PROBLEM DETAILS » Your answer should consist only of the line with "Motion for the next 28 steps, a" and the lines after it, reproduced exactly through the end of the entries below.
(ENTRIES SHOWN begins)
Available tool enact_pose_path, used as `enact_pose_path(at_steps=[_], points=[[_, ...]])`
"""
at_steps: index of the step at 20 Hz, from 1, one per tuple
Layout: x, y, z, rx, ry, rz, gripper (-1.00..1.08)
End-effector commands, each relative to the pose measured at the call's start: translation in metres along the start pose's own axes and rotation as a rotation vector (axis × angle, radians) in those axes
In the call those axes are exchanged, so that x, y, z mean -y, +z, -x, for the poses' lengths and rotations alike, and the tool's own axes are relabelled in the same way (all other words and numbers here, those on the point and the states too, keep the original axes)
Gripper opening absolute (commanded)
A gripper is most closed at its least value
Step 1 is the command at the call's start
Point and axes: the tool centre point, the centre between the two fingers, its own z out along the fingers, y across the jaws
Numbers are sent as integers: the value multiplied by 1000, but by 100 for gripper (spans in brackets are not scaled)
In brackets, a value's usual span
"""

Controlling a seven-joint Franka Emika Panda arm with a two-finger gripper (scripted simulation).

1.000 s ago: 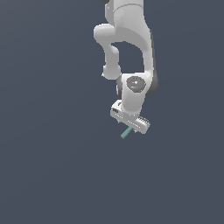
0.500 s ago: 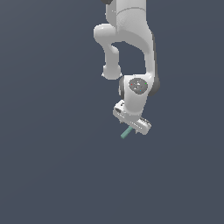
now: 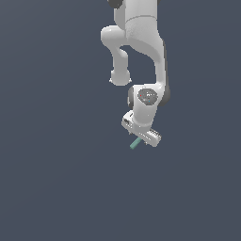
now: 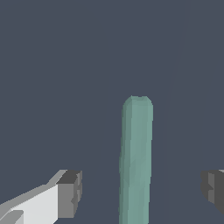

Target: Pick up the object and move it to a goal position.

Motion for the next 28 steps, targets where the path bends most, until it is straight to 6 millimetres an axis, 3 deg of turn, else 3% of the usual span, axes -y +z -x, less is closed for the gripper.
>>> enact_pose_path(at_steps=[1,9,10,22,28], points=[[-1,13,1,1,1,1,100],[0,32,0,1,3,1,100],[0,32,0,1,3,1,-100],[0,31,0,0,1,-1,-100],[-2,20,-9,-11,-20,-22,-100]])
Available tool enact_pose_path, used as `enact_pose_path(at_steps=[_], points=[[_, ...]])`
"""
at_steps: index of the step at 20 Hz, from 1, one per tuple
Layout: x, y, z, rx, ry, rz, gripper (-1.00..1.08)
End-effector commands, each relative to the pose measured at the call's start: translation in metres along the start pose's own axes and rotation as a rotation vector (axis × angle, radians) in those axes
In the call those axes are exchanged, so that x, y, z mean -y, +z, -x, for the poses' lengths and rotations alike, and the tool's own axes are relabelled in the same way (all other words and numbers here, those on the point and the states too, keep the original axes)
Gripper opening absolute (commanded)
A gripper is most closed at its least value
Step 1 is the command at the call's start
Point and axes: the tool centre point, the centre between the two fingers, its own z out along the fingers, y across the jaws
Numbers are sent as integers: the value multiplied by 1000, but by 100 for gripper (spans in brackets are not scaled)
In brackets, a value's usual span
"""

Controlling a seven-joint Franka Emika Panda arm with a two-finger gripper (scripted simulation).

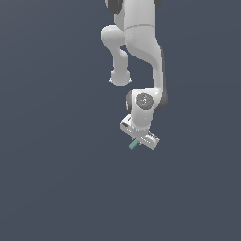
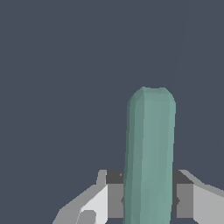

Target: Pick up the object and move it to a goal position.

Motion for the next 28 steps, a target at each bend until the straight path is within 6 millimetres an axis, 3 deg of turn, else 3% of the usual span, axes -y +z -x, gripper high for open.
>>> enact_pose_path(at_steps=[1,8,28], points=[[-1,-7,-5,-7,-12,-13,-100],[-8,-36,-28,-36,-69,-72,-100],[-34,-145,-104,-138,-275,-286,-100]])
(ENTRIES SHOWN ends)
EXERCISE RESPONSE »
Motion for the next 28 steps, a target at each bend until the straight path is within 6 millimetres an axis, 3 deg of turn, else 3% of the usual span, axes -y +z -x, gripper high for open.
>>> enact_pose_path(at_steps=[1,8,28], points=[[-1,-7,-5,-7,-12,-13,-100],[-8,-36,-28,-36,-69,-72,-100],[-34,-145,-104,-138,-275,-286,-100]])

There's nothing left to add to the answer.